**Aim of the task**
Below are records; copy every line in them that holds the word "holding".

**Data listing**

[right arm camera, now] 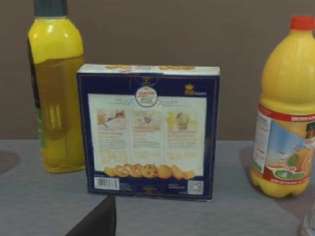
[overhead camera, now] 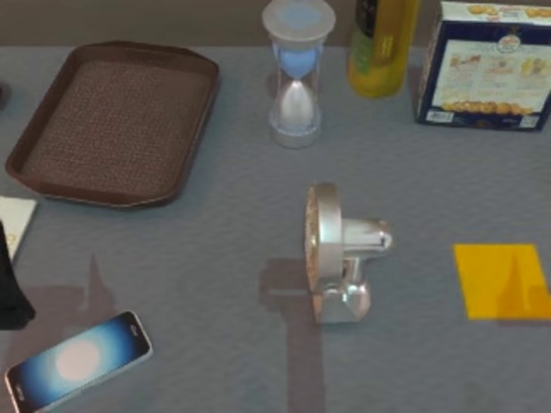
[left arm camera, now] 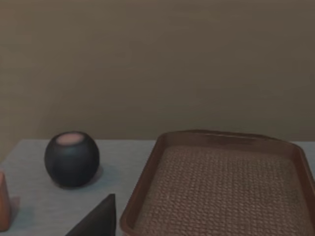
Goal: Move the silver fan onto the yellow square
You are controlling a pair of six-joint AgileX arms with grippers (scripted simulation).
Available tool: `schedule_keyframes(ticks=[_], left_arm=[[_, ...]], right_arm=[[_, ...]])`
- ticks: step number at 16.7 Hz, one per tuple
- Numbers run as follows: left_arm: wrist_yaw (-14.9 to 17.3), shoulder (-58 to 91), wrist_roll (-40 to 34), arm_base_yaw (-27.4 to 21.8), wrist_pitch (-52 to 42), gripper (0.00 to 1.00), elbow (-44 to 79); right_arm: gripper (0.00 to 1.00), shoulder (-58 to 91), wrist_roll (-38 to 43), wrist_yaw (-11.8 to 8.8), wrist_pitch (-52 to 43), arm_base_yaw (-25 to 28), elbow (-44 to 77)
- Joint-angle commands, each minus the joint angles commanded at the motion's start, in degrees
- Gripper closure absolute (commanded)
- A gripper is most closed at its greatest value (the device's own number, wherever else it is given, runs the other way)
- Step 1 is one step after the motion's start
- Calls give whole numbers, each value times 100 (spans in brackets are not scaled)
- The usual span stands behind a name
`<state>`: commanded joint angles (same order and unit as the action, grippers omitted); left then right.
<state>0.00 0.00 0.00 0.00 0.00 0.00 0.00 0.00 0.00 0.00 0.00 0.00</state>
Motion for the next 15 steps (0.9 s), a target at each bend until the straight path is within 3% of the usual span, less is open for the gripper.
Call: schedule_keyframes(ticks=[7,15], left_arm=[[0,0,0,0,0,0,0],[0,0,0,0,0,0,0]], right_arm=[[0,881,252,20,-740,299,854],[0,4939,1421,92,-3609,1484,4604]])
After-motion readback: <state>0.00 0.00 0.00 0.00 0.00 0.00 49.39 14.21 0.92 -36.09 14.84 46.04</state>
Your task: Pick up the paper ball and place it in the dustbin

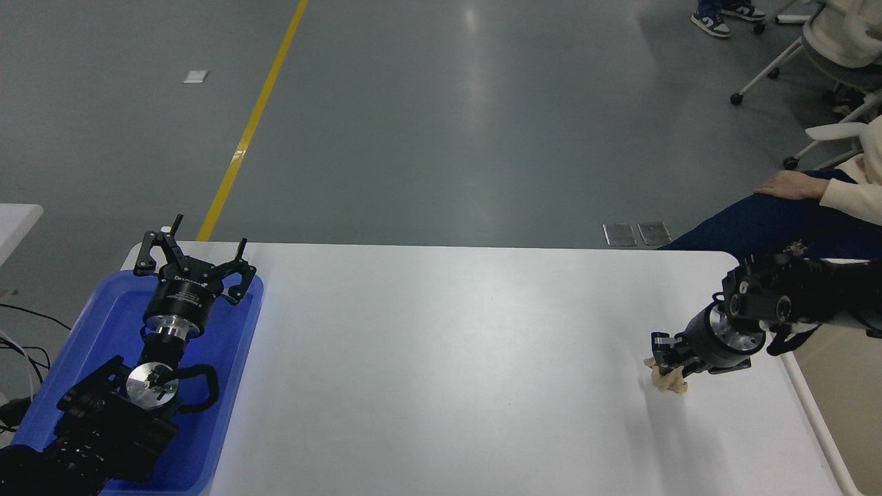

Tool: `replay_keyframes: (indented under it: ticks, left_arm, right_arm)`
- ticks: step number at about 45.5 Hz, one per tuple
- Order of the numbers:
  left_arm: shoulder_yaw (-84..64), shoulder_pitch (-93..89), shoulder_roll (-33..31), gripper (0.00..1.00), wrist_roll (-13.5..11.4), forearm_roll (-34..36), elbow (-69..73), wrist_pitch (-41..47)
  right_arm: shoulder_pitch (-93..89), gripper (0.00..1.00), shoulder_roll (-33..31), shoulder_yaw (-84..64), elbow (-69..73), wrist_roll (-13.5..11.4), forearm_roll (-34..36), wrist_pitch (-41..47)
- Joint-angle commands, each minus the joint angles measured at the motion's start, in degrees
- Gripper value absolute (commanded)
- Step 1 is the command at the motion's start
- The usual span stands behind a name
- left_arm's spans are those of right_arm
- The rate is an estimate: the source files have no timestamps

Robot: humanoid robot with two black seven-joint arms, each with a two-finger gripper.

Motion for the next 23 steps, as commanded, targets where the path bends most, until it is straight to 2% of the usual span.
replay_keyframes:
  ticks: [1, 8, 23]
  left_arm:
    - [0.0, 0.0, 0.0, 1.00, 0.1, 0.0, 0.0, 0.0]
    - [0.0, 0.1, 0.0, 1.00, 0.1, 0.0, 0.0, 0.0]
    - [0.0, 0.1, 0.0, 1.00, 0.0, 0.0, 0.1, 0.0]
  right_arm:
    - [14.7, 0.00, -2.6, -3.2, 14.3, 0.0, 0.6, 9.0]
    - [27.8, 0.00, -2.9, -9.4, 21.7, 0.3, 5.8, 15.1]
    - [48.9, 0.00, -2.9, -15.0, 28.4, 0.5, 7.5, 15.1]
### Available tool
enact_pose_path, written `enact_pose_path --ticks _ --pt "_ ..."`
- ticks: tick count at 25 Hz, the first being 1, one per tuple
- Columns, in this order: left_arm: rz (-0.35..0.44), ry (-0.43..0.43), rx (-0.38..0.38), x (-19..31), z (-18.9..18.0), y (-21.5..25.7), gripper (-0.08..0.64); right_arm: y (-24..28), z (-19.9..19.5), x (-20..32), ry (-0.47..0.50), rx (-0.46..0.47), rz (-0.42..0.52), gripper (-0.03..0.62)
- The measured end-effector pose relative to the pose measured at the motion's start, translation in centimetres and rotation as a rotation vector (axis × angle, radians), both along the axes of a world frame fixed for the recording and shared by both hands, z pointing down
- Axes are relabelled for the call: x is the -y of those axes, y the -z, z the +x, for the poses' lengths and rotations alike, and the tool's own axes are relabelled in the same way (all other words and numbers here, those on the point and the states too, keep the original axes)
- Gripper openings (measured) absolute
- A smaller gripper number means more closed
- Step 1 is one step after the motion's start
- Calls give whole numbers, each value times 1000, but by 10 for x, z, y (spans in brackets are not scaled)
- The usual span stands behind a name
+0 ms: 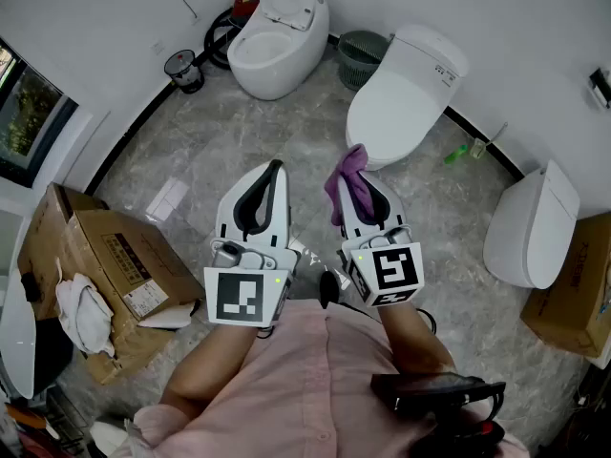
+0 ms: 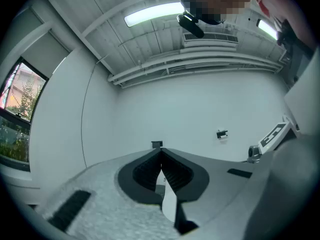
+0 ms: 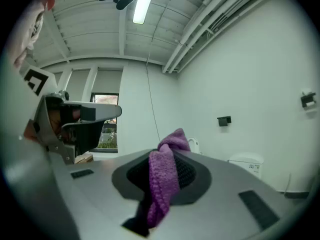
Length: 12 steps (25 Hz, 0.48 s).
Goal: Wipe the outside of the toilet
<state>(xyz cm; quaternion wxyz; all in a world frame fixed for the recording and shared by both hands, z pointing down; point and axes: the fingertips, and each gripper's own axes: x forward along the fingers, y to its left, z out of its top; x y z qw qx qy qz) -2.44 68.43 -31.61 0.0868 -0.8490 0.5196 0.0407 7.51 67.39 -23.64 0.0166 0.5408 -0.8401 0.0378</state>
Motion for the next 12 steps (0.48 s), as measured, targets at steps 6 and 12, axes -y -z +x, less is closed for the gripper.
enact_pose_path --ticks 6,12 --pt "-7 12 -9 6 -1 -3 8 -5 -2 4 24 3 9 61" --pt "-38 36 4 15 7 -9 8 -5 15 12 11 24 26 61"
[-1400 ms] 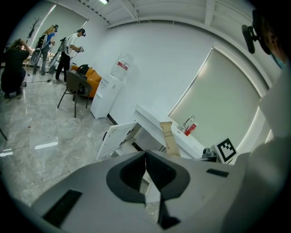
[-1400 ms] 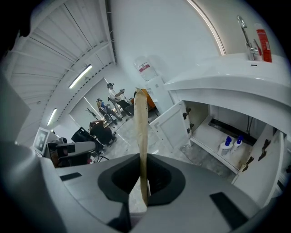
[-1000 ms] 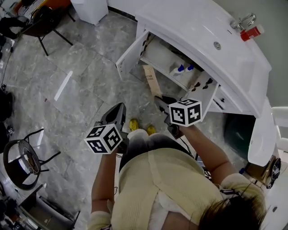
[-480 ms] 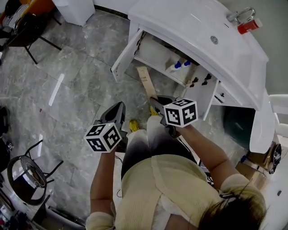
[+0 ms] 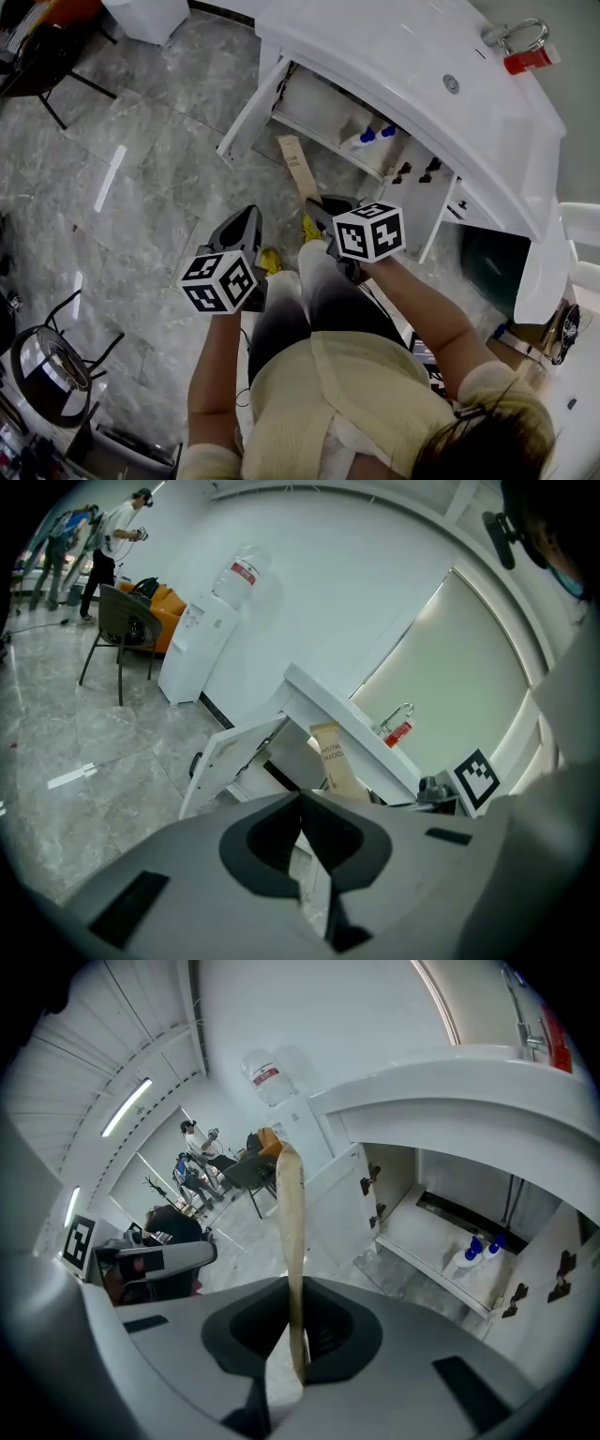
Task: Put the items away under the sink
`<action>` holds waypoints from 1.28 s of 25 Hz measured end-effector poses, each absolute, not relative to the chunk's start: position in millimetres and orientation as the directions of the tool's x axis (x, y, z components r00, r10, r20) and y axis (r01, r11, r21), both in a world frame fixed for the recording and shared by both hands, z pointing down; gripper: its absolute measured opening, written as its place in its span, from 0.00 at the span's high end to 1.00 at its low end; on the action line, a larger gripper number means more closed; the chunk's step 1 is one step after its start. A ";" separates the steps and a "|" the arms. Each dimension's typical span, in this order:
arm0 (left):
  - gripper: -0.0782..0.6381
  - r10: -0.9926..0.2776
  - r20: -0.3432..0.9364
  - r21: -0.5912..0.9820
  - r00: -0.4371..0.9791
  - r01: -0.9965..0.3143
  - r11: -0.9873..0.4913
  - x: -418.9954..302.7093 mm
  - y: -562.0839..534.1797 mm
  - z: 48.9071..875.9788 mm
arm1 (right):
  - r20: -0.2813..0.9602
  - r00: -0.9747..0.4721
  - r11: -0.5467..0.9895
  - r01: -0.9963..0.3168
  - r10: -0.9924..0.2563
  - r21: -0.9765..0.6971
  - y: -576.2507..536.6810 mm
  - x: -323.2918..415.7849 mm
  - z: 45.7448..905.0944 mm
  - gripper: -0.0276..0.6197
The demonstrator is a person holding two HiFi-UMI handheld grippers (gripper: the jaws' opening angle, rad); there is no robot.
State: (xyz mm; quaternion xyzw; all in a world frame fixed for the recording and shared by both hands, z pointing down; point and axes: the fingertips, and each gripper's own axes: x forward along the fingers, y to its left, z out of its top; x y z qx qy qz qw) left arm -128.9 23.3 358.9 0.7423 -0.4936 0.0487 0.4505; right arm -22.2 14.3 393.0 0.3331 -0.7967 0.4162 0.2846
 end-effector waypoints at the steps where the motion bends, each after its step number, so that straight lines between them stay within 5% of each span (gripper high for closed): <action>1: 0.84 -0.689 0.516 0.623 0.508 -0.775 -0.105 -125.7 19.9 361.4 | 0.731 -0.616 0.435 -0.767 -0.293 -0.472 9.6 -20.9 395.8 0.89; 32: 0.84 -0.606 0.626 0.580 0.491 -0.813 -0.060 -61.1 -53.2 516.3 | 0.779 -0.577 0.355 -0.801 -0.245 -0.482 -84.4 16.4 560.3 0.89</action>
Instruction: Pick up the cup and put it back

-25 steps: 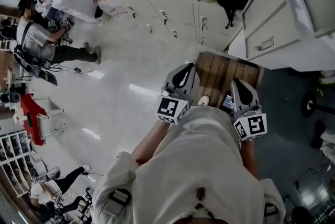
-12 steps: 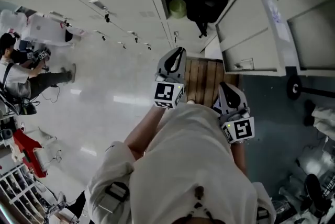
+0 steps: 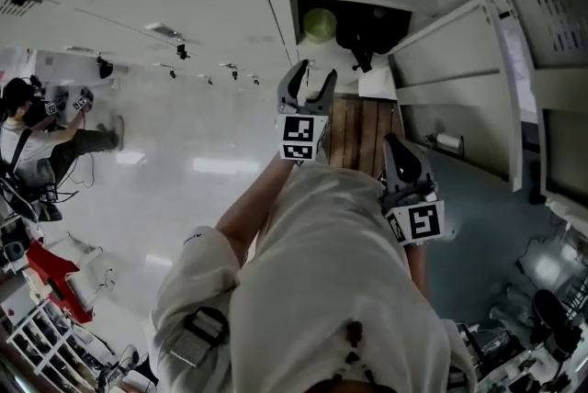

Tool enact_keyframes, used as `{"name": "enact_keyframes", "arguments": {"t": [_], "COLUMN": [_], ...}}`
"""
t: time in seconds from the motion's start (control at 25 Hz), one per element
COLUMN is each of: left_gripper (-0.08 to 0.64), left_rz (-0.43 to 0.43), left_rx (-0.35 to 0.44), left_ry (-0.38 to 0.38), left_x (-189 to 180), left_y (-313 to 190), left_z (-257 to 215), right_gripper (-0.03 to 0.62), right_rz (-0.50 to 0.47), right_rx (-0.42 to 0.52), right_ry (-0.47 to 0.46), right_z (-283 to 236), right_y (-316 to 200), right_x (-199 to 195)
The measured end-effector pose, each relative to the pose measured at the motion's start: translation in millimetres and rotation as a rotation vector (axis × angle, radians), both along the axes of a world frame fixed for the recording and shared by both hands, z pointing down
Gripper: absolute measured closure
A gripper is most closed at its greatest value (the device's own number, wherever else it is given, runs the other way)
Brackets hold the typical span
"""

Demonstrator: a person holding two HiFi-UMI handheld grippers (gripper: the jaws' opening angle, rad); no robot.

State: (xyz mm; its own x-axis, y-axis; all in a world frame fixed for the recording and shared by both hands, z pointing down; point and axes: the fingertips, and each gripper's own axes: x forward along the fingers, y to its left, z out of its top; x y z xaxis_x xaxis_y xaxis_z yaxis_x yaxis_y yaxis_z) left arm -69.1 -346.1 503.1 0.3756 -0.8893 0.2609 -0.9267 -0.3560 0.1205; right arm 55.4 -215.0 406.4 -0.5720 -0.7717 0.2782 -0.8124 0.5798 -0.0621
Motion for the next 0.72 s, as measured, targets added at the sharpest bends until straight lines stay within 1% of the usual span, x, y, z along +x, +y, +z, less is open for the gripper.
{"name": "enact_keyframes", "arguments": {"t": [0.12,0.2,0.32,0.48,0.56,0.72], "left_gripper": [0.273,0.256,0.231,0.209,0.201,0.198], "left_rz": [-0.01,-0.024,-0.047,-0.121,-0.163,-0.219], "left_rx": [-0.001,0.004,-0.013,-0.01,-0.009,-0.009], "left_ry": [-0.039,-0.055,-0.059,-0.085,-0.086,-0.113], "left_x": [-4,-5,-2,0,1,-3], "left_y": [-22,-33,-46,-63,-69,-79], "left_z": [11,16,28,42,48,59], "right_gripper": [0.565,0.565,0.565,0.565,0.565,0.565], "right_rz": [0.024,0.032,0.038,0.057,0.063,0.054], "right_rx": [-0.003,-0.002,0.001,-0.015,-0.024,-0.038], "right_ry": [-0.001,-0.003,0.001,-0.001,-0.004,-0.001], "right_z": [2,1,0,2,3,7], "right_y": [-9,-14,-24,-31,-34,-38], "right_x": [-10,-14,-18,-18,-18,-24]}}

**Response to the task**
The demonstrator is a person holding two HiFi-UMI handheld grippers (gripper: the jaws' opening angle, rad); there is no robot.
Demonstrator: a person holding two HiFi-UMI handheld grippers (gripper: the jaws' opening angle, rad); no robot.

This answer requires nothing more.